The answer does not lie in replacing human labor with AI, or working longer hours, but rather exponentiating the cognitive capacities, the expertise, and the years of hard learning of our experts through computerized vision.
All of the open questions in the first paragraph of this section pose problems that are still unresolved. Let’s take a look at them:
-How many patients with diabetic retinopathy can a doctor see on the same day? Dozens, but supported by a neural network trained in thousands of images, there could be thousands
-How does a blind individual move? With a lot of external help, when it is available, but through computerized vision, a fundamental part of the development of autonomous vehicles, with just your voice you could tell your car where to go, which would be guided by a series of cameras and sensors, mapping, understanding and making decisions based on the changing
4. The ideal mix of art & science
Seldom do we come across a discipline that embraces arts so closely, without neglecting the scientific method. Computer vision belongs to this rare category.
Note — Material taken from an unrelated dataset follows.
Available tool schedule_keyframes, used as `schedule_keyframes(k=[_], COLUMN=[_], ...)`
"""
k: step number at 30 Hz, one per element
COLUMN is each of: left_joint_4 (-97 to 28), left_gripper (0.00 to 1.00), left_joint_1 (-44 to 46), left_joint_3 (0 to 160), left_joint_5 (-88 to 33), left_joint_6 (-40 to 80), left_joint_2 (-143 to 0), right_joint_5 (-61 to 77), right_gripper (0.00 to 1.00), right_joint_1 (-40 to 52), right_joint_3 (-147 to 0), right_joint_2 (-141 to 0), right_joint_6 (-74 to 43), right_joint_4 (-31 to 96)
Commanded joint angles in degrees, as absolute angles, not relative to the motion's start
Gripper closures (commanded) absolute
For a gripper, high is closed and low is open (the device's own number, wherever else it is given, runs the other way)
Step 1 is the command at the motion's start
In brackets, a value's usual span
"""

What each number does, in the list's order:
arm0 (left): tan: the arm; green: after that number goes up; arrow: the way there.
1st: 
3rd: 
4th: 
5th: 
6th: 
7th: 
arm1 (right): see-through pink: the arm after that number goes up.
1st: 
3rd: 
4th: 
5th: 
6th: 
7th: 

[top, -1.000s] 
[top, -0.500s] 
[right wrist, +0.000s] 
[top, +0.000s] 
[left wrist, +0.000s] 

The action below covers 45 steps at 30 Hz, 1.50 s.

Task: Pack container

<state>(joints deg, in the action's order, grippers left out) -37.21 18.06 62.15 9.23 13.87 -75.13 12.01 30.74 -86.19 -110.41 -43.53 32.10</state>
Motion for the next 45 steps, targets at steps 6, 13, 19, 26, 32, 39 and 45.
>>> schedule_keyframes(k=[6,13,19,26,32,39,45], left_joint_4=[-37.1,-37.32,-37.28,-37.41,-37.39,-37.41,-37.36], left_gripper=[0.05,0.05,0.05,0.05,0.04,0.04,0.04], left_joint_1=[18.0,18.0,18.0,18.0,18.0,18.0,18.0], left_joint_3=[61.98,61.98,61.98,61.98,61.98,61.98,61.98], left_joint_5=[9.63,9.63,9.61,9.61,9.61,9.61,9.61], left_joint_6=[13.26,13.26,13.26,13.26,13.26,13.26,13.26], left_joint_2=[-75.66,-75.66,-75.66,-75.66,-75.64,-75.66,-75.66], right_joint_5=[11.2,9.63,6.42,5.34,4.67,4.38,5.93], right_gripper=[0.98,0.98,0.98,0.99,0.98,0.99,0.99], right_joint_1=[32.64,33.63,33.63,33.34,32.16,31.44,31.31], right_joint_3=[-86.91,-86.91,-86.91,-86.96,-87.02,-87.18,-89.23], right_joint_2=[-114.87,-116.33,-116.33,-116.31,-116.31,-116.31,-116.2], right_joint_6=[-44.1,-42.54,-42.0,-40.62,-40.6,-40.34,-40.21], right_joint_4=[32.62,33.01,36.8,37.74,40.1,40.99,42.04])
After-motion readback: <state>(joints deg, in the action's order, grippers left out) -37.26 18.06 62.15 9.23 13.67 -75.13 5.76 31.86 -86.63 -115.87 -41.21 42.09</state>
Without going too far, convolutional neural networks are inspired by the biological mechanism that operates in the eyes of most animal species, used to decompose and interpret visual information.
Neural networks are a conceptualization of the tangle of cells that exist in our brain, where our identity lives, our emotions are generated and our actions are planned. This biological inspiration is exploited by a deep knowledge of the laws of probability and statistics, through which we can conjecture about the level of understanding of an algorithm.
However, not everything we do in computer vision comes down to categorizing and finding elements in photos. We can also generate art and even hallucinations.
Not only we can dream; neural networks too. And, at the end of the day, all this is powered by math.
5. CV is a path to self-understanding
Isn’t it beautiful how all this expensive, spacious, and sophisticated technology is unable to compete with the most advanced neural network of all: our brain?
All the power of titans like Google, Amazon, or Microsoft is not enough to solve certain daily tasks that our grey mass, with just 1.5 Kilograms of weight, energized by a minuscule amount of electricity, can perform in a matter of a breath.
The key is in our heads. It was not until the early 1990s, when Yann LeCun introduced his seminal LeNet network, inspired by the visual cortex of animals, to the world that the field of neural networks awoke from his deep sleep, considered a utopia by many at the time due to the large number of resources and lack of practicality.
Thus, the computerized vision as an area of research and application, is a path towards self-discovery, since it is through it that we are forced to better understand how we work, how we operate, what makes us special and how our carbon-based design can be replicated to make the world a better place.